- counter-terrorism - India - Kashmir - Lashkar-e-Taiba - Pakistan
REUTERS - An Indian soldier and five Islamist militant fighters were killed in gunbattles in disputed Kashmir, where troops patrolled deserted streets ahead of a planned separatist rally, officials said on Friday.
Among those killed was a senior military commander for banned Pakistan-based Lashkar-e-Taiba (LeT), which India blames for last month's attacks on Mumbai that killed 179 people, the Indian military said.
It identified him as Iqbal Malik, who it said was the LeT military commander for southern Kashmir.
Separatists and Islamist militants are trying to disrupt seven-stage state elections in Kashmir, which is claimed by India and Pakistan but ruled in part by both.
The military said Malik was killed with two other fighters when they became trapped in a cave during a gunbattle in mountains in Doda district south of Srinagar on Friday.
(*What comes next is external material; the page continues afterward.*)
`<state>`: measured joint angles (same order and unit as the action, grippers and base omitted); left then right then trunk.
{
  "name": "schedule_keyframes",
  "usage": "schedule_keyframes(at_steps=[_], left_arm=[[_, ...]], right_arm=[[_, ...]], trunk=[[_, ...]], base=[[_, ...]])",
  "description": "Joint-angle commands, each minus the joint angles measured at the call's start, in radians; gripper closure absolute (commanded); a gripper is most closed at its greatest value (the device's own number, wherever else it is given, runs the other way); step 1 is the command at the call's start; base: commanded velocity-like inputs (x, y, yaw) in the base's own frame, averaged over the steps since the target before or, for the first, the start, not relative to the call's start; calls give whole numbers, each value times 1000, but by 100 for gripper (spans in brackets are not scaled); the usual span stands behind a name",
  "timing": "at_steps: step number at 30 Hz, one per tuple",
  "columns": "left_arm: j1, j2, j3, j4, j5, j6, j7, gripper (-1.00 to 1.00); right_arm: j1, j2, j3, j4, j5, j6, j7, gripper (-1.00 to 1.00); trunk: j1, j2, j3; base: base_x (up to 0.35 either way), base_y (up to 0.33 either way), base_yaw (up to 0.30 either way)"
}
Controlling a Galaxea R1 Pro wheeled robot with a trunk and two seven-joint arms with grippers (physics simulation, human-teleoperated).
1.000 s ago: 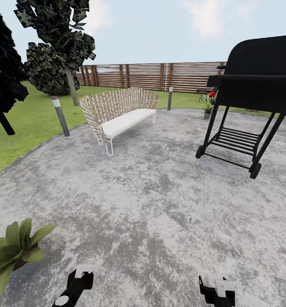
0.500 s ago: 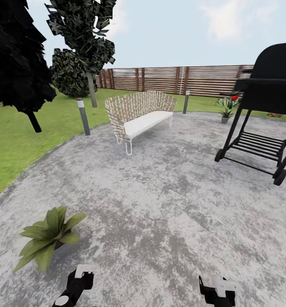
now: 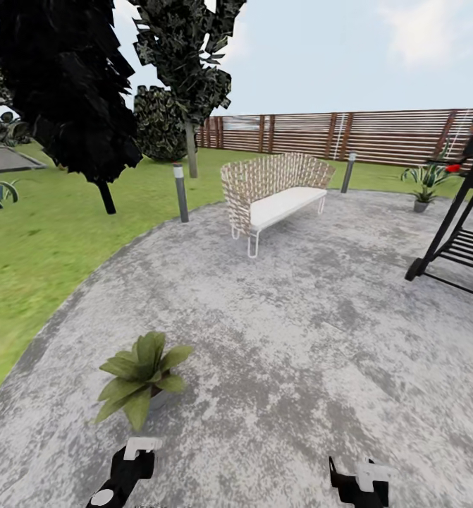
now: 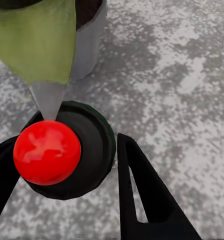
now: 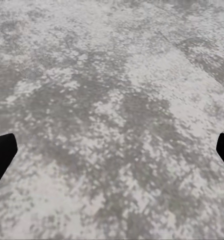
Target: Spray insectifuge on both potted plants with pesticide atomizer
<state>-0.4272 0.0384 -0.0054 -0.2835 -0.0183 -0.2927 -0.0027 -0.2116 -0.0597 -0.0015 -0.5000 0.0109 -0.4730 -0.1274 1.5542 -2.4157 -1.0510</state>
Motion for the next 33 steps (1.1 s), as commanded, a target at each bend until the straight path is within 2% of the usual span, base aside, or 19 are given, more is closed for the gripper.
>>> schedule_keyframes(at_steps=[1,10,23,33], left_arm=[[-1,0,0,1,-2,-3,0,100],[-1,0,0,1,-2,-3,0,100],[-1,0,0,1,-2,-3,0,100],[-1,0,0,1,-2,-3,0,100]], right_arm=[[0,0,0,0,1,-2,-3,-100],[0,0,0,0,1,-2,-3,-100],[0,0,0,0,1,-2,-3,-100],[0,1,1,-1,1,-3,-3,-100]], trunk=[[0,0,0],[0,0,3],[0,0,4],[0,0,4]], base=[[0,262,272],[0,195,272],[0,15,270],[2,0,43]])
"Three LeT militants, including senior commander Iqbal Malik, who got holed up in a mountain cave were killed after a fierce eight-hour-long encounter today," an army spokesman said.
The Indian soldier was also killed during the gunbattle at the cave, the spokesman said. Two militants were killed in another gunfight in northern Kashmir late on Thursday, he said.
India has blamed LeT for the Mumbai attacks and has demanded Pakistan does more to stamp out militant groups on its soil. But the group, formed in Pakistan, has vowed to continue its fight against Indian rule in Kashmir despite the crackdown.
In Srinagar, Kashmir's summer capital, shops, schools and government buildings were closed on Friday after the All Parties Hurriyat (Freedom) Conference, the main separatist alliance, called for a general strike in protest against the elections.
Thousands of troops patrolled deserted streets and sealed off residential areas in an attempt to thwart a planned anti-election rally, local officials said. New Delhi says high voter turnouts in the first six stages of the election in mainly rural areas are a vindication of its rule in Kashmir. Srinagar votes in the last phase on Dec. 24.
Violence in Kashmir fell significantly after India and Pakistan began slow-moving peace talks in 2004. India has called a pause in those talks after the Mumbai attacks.
Officials say more than 47,000 people have been killed since a revolt against New Delhi's rule broke out in 1989. Separatists put the toll at 100,000.